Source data
+++

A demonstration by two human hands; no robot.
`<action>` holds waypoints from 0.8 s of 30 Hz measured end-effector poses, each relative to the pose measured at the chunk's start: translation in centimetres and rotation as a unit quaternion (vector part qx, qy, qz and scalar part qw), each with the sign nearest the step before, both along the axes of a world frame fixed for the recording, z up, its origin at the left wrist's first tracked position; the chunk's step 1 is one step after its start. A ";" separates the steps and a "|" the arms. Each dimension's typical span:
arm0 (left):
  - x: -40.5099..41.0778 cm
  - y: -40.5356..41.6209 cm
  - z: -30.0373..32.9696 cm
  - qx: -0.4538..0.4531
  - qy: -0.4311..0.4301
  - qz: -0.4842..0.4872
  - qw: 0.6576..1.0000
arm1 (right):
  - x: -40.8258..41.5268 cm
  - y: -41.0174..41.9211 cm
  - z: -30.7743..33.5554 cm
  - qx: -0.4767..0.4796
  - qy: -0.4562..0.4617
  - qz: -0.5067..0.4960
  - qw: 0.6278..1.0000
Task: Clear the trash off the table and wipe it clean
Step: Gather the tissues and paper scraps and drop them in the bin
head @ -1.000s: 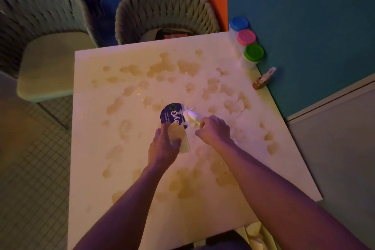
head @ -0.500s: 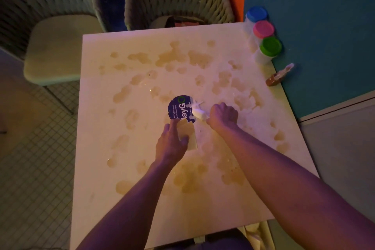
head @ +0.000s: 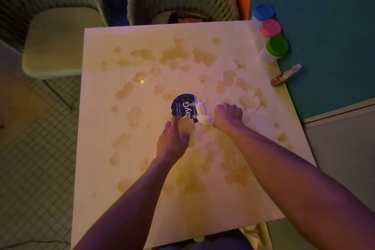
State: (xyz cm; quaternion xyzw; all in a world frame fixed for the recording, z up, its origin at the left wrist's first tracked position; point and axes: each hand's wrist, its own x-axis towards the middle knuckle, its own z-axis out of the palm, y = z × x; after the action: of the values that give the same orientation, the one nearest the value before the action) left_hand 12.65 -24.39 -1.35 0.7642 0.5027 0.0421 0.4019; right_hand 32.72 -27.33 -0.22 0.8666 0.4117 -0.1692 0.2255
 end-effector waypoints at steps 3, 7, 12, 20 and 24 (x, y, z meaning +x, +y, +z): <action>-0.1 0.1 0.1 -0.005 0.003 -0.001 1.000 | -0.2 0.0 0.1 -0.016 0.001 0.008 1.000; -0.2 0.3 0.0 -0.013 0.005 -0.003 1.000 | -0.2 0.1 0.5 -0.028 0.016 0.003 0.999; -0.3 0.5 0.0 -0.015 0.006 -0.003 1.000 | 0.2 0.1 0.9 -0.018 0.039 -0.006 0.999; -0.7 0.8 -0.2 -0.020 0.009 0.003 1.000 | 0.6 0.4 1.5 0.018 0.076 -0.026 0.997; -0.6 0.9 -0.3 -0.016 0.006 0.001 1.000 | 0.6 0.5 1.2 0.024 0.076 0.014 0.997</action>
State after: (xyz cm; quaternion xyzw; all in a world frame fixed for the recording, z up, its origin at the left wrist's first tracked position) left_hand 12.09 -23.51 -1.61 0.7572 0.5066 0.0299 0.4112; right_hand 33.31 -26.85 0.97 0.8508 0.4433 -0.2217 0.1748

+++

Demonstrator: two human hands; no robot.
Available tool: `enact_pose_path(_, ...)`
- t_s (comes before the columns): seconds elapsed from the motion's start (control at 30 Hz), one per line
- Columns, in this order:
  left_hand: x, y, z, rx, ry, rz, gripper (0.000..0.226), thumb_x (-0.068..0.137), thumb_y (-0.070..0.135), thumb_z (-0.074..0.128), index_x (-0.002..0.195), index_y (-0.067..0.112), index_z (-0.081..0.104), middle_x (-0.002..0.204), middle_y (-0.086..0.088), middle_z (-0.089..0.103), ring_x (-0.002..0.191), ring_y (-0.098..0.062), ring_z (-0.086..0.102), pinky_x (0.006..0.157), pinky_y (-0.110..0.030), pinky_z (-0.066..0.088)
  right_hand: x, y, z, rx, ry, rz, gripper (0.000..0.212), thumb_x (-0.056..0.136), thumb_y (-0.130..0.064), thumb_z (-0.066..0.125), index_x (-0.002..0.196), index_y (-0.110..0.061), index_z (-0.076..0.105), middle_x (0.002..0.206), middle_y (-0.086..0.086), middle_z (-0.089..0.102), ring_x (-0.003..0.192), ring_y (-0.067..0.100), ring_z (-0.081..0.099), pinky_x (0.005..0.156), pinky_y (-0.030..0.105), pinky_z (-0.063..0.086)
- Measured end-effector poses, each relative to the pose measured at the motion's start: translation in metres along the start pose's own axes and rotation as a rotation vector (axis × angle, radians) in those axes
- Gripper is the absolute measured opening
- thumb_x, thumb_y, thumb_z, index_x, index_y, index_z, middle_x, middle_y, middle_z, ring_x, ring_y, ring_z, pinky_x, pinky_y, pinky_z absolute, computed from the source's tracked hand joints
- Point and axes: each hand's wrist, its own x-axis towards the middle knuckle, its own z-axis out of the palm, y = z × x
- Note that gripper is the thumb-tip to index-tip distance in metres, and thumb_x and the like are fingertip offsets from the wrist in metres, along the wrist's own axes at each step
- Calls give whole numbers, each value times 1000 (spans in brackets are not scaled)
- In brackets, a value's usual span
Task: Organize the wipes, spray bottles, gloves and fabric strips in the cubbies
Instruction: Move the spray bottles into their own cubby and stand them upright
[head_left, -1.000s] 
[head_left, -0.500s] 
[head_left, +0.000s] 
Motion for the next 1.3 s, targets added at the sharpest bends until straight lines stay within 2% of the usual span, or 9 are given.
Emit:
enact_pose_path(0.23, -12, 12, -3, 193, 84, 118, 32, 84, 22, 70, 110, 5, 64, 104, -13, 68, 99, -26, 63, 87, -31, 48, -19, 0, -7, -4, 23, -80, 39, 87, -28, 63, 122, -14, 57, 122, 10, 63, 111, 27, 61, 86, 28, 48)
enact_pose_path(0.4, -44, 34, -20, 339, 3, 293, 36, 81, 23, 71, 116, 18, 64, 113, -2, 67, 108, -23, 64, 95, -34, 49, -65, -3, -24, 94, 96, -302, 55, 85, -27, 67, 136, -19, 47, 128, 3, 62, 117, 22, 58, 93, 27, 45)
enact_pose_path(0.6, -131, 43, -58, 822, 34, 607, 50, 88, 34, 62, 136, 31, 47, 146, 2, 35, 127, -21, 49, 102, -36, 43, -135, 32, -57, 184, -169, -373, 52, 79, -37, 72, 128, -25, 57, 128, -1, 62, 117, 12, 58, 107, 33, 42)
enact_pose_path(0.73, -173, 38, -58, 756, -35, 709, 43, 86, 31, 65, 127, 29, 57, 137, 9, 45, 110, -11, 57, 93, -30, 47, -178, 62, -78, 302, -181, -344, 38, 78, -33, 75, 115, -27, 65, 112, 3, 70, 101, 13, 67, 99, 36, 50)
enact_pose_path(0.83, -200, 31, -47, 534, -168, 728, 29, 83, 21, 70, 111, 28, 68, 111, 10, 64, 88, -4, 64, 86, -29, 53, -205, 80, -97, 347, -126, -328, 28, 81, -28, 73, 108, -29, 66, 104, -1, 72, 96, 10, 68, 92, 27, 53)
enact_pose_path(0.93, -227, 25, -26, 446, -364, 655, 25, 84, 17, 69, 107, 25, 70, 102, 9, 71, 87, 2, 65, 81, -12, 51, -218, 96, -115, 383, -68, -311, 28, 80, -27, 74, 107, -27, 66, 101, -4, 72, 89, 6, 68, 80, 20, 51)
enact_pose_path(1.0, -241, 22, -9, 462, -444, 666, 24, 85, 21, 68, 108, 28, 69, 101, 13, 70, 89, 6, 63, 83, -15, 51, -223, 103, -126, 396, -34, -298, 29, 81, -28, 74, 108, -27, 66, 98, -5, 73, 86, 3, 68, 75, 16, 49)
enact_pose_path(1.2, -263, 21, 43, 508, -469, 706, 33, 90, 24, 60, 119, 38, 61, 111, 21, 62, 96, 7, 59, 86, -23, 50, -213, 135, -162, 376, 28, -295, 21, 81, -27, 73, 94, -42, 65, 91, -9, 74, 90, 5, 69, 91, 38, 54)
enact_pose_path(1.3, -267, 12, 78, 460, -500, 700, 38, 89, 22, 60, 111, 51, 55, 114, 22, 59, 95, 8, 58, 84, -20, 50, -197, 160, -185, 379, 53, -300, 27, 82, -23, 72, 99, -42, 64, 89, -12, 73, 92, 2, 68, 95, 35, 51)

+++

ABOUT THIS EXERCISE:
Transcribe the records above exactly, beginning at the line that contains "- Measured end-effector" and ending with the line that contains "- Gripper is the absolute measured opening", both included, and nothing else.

TASK RESULT:
- Measured end-effector poses, each relative to the pose measured at the motion's start: translation in metres along the start pose's own axes and rotation as a rotation vector (axis × angle, radians) in those axes
- Gripper is the absolute measured opening

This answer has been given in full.